Currently, other regimens are used depending on the availability of antiretroviral drugs in medical institutions. Efavirenz - 0.6 g per day + zidovudine - 0.3 g 2 times a day + lamivudine 0.15 g 2 times a day. If intolerance to one of the drugs develops, it is replaced in accordance with the general rules described in the guidelines for antiretroviral therapy of patients with HIV infection. In addition, any regimens of highly active antiretroviral therapy can be used depending on the specific availability of antiretroviral drugs in a medical institution, with the exception of regimens using nevirapine, since its use increases the risk of side effects that threaten the lives of people with normal immunity. A single dose of nevirapine followed by a switch to another regimen is acceptable in the absence of other drugs.

It is very important to start chemoprophylaxis as early as possible, preferably within the first two hours after possible infection. If it is not possible to start it immediately according to the high-intensity therapy scheme, then it is necessary to start taking the available antiretroviral drugs as soon as possible. After 72 hours after possible infection, it is pointless to start chemoprophylaxis or expand its schemes.

Recommendations for chemoprophylaxis can be obtained from a specialist at the AIDS Center by phone. At night, on weekends and holidays, the decision to start antiretroviral therapy is made by the doctor in charge of the hospital.

Registration of emergency situations is carried out in accordance with the laws and regulations adopted by the Federal Government and the subjects of the Federation.
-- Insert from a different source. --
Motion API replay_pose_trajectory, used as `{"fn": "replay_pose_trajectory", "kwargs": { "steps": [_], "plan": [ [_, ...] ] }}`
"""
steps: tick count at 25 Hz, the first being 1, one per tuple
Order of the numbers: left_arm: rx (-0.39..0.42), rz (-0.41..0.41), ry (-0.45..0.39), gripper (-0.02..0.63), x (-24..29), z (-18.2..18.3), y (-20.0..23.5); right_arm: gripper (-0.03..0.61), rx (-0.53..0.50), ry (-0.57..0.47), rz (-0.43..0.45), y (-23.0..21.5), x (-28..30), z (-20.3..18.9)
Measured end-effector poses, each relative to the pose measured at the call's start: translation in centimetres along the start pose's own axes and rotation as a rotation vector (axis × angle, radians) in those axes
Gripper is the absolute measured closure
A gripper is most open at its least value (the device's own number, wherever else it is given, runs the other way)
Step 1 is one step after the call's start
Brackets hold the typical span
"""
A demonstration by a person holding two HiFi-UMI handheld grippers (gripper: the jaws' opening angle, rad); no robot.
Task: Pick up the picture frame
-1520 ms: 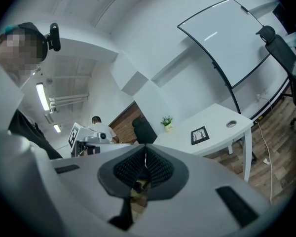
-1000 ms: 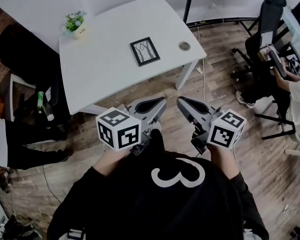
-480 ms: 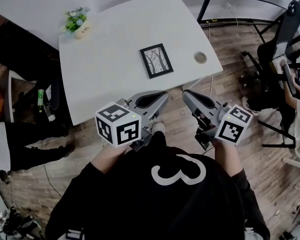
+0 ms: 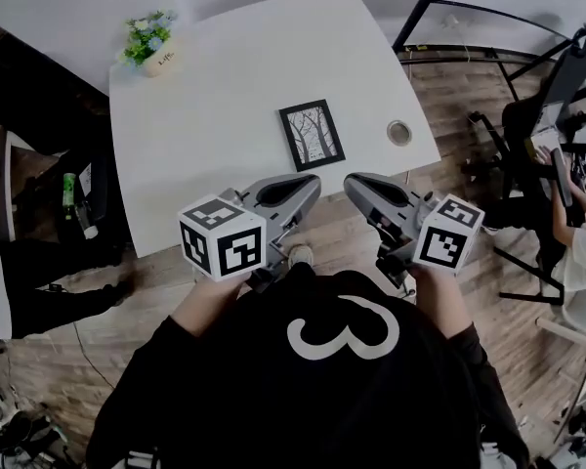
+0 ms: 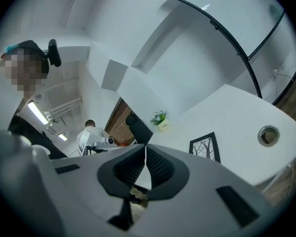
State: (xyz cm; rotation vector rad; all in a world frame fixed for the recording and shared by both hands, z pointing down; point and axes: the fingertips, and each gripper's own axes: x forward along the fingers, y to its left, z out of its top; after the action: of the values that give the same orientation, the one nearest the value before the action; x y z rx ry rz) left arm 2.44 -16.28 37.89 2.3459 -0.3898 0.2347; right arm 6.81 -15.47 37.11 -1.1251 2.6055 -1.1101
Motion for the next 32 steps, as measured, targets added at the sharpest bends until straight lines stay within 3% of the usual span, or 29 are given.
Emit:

When registering an accident, the date and time of the incident, the full name of the health worker, his position are recorded in a special journal; the manipulation during which the accident occurred and the measures taken to protect the health worker are indicated. The full name, age, address of the patient, during the provision of assistance to whom the accident occurred, are separately indicated; information about HIV infection (HIV status, stage of the disease, received antiretroviral therapy, HIV RNA level (viral load), the number of CD4 and CD8 lymphocytes) and the presence of viral hepatitis B and C are entered in detail. If the source patient or his HIV status are unknown, a decision is made to begin post-exposure prophylaxis based on the probable risk of infection.
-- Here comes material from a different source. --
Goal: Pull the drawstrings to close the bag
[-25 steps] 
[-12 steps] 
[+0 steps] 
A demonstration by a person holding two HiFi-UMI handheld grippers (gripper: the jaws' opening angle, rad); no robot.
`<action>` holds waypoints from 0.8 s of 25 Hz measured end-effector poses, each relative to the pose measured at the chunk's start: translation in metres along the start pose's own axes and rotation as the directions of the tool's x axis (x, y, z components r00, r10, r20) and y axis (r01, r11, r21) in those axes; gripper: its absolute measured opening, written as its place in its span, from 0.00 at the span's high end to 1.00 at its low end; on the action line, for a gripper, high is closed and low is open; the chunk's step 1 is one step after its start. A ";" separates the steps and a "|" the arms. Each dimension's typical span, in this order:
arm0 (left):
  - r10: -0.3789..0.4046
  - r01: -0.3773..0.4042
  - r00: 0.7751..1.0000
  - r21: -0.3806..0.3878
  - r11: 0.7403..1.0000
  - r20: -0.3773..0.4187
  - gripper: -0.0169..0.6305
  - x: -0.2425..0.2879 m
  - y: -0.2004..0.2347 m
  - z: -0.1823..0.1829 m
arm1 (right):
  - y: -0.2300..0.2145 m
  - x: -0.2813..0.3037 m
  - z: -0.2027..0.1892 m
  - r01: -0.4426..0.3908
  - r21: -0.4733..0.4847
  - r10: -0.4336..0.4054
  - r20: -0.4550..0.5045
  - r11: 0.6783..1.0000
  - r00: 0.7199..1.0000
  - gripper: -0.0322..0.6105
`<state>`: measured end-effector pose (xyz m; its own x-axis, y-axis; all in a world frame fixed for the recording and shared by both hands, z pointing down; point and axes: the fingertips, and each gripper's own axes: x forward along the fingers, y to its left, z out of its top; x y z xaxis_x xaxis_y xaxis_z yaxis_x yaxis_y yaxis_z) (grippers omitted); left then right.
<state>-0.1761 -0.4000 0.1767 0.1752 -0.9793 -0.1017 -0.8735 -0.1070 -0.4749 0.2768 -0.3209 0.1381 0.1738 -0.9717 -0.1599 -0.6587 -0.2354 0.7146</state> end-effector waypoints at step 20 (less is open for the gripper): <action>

The fact of injury should be immediately reported to the head of the department or his deputy, as well as to the AIDS Center and the State Sanitary and Epidemiological Surveillance Center (SSES). Each medical and preventive institution should have a record of injuries sustained by medical workers and registered as an industrial accident.
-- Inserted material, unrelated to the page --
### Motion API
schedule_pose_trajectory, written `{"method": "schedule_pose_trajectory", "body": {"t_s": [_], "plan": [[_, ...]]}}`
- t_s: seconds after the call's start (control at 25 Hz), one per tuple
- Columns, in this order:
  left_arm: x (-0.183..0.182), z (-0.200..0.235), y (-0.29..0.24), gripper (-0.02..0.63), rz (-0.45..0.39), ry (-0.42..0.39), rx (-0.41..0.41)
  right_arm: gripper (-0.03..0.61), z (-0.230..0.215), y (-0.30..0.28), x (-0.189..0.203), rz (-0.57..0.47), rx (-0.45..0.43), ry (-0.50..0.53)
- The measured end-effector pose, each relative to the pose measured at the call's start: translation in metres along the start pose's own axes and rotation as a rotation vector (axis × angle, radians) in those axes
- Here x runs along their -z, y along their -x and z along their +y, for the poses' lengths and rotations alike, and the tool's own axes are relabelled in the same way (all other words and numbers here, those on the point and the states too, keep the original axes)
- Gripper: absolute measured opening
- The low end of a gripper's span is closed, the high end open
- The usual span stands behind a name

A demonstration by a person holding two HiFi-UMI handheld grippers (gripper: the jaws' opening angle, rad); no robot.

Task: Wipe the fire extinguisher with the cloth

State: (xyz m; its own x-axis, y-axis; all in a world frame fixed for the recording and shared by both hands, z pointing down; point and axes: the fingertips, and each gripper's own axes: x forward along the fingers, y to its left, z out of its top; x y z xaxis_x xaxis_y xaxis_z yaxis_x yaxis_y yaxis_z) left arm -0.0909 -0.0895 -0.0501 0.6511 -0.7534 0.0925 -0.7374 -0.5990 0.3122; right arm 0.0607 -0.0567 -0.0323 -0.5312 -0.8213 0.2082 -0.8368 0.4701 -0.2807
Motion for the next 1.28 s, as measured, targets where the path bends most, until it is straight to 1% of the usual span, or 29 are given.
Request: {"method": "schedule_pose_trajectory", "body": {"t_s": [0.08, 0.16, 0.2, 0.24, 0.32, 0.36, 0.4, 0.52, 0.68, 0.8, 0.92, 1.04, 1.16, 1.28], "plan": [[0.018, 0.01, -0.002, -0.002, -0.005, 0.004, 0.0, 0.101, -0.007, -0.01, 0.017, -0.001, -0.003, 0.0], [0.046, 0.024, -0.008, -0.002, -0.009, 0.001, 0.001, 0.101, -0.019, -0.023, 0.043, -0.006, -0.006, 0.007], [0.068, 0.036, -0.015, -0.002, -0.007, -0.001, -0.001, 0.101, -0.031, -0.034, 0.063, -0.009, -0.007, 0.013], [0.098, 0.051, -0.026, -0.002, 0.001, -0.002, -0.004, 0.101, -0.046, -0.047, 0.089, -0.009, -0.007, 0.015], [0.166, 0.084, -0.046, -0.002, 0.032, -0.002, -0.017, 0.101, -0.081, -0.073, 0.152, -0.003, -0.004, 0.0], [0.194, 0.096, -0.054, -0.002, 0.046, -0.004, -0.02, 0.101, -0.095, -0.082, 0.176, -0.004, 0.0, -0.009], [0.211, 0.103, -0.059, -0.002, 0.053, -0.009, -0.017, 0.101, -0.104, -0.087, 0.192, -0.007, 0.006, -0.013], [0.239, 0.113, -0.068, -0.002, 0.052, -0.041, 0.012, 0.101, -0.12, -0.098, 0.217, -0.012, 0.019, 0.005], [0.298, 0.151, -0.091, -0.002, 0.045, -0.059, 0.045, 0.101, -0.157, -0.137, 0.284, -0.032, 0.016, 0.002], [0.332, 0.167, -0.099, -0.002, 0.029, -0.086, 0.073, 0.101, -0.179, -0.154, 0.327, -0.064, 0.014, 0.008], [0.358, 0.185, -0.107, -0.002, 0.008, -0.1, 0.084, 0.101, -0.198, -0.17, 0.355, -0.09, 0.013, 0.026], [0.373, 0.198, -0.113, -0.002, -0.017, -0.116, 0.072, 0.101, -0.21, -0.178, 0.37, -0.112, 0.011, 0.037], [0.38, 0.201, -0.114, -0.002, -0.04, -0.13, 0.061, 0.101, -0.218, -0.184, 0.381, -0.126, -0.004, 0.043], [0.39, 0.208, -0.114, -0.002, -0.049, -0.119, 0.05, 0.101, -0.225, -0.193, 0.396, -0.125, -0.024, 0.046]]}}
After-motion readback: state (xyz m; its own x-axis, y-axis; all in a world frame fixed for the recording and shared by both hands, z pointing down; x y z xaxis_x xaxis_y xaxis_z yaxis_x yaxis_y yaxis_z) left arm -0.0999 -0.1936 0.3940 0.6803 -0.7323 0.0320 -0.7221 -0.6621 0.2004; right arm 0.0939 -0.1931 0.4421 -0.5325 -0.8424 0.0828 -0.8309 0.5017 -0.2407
Observation of affected employees

A healthcare worker must be monitored for at least 12 months after an emergency contact with a source of infection. Laboratory testing of the victim for HIV antibodies is carried out when an emergency situation is identified, 3, 6 and 12 months later. The victim must be warned that he must take precautions throughout the entire observation period to avoid possible transmission of HIV to another person.

Following the above-mentioned case in Florida, when a dentist infected his patients with HIV, relevant documents were developed on the prevention of infection with pathogens transmitted by blood from medical workers. Currently, such documents have legislative force in a number of countries, where committees have been formed to manage medical workers infected with hepatitis or HIV and on their professional employment. In 1991, the US Centers for Disease Control and Prevention published recommendations on the prevention of transmission of HIV and hepatitis B to patients during invasive procedures. Procedures with a high probability of transmitting the viral infection were listed. It was recommended that infected medical workers be removed from performing such procedures (except in certain situations). However, in the US, there are still no restrictions on the professional activities of medical workers infected with the hepatitis C virus.